#### The records

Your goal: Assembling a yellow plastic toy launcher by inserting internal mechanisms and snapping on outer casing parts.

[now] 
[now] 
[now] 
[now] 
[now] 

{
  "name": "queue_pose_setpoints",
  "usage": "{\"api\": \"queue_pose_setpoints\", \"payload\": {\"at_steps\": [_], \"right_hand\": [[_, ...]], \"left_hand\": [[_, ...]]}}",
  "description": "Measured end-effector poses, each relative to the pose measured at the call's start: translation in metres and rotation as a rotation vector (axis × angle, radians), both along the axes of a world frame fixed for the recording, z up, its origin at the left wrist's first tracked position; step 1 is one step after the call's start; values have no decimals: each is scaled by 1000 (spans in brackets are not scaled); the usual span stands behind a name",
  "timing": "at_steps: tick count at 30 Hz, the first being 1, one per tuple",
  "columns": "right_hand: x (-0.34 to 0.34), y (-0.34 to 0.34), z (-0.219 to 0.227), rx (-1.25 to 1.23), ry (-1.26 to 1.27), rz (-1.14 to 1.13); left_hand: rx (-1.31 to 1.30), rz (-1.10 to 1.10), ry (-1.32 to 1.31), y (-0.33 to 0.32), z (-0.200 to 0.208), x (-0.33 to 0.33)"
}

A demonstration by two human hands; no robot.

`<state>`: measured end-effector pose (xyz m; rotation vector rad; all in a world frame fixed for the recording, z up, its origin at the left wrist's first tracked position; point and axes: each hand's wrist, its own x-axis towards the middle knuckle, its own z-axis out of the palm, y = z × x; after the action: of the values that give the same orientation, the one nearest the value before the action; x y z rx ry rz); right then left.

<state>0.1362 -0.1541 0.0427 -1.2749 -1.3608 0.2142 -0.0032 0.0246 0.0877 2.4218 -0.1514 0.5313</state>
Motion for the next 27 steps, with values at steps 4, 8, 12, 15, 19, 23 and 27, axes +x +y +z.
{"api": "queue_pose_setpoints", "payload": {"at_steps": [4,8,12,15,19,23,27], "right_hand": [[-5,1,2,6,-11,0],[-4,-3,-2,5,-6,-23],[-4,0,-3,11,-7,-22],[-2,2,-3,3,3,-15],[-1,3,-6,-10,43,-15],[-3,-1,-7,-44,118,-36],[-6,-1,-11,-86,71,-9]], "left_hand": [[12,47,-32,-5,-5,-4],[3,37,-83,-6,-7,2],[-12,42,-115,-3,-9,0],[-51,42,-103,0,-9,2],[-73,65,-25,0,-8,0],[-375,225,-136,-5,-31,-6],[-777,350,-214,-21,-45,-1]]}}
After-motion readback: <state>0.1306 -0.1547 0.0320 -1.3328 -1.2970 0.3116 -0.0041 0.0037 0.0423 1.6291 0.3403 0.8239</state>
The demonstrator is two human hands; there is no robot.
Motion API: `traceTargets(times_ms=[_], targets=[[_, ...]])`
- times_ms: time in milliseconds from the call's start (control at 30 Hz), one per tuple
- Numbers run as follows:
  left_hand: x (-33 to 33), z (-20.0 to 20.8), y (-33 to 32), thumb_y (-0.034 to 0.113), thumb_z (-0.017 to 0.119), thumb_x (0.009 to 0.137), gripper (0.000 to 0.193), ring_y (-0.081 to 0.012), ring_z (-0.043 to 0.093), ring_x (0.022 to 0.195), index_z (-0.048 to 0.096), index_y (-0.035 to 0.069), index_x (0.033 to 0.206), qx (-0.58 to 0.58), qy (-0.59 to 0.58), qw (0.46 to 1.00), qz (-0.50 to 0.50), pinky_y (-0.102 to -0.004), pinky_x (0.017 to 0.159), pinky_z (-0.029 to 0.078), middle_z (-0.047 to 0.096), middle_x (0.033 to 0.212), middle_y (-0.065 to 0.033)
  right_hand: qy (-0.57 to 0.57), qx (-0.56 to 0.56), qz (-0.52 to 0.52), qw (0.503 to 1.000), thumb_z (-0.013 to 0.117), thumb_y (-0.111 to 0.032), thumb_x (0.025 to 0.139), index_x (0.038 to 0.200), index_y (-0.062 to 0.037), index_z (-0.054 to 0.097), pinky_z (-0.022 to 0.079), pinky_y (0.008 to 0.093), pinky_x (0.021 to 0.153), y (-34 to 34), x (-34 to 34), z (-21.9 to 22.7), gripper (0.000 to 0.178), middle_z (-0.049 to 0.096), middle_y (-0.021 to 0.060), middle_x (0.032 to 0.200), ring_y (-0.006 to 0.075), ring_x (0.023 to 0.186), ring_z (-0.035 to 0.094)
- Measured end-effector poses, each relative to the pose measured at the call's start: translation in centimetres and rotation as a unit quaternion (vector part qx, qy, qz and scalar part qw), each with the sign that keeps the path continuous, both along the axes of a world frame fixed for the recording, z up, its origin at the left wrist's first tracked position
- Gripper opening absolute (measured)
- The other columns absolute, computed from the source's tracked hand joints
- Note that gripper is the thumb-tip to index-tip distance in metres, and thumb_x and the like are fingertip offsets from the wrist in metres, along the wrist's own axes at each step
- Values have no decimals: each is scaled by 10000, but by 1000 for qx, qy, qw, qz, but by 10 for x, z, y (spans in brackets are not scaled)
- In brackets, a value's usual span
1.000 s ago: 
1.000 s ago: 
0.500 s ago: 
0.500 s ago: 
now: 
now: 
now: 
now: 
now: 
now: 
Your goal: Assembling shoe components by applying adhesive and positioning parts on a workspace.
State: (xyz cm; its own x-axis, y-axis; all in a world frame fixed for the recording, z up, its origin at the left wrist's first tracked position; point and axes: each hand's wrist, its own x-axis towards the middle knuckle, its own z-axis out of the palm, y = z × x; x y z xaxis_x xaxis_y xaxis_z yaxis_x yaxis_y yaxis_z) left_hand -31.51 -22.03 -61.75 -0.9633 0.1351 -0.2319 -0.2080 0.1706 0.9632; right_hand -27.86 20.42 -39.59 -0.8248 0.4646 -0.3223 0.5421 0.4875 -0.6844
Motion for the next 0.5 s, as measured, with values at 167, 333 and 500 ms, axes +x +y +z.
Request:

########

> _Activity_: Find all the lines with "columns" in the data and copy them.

> _Answer for this exercise_:
  "columns": "right_hand: x (-0.34 to 0.34), y (-0.34 to 0.34), z (-0.219 to 0.227), rx (-1.25 to 1.23), ry (-1.26 to 1.27), rz (-1.14 to 1.13); left_hand: rx (-1.31 to 1.30), rz (-1.10 to 1.10), ry (-1.32 to 1.31), y (-0.33 to 0.32), z (-0.200 to 0.208), x (-0.33 to 0.33)"
- The other columns absolute, computed from the source's tracked hand joints

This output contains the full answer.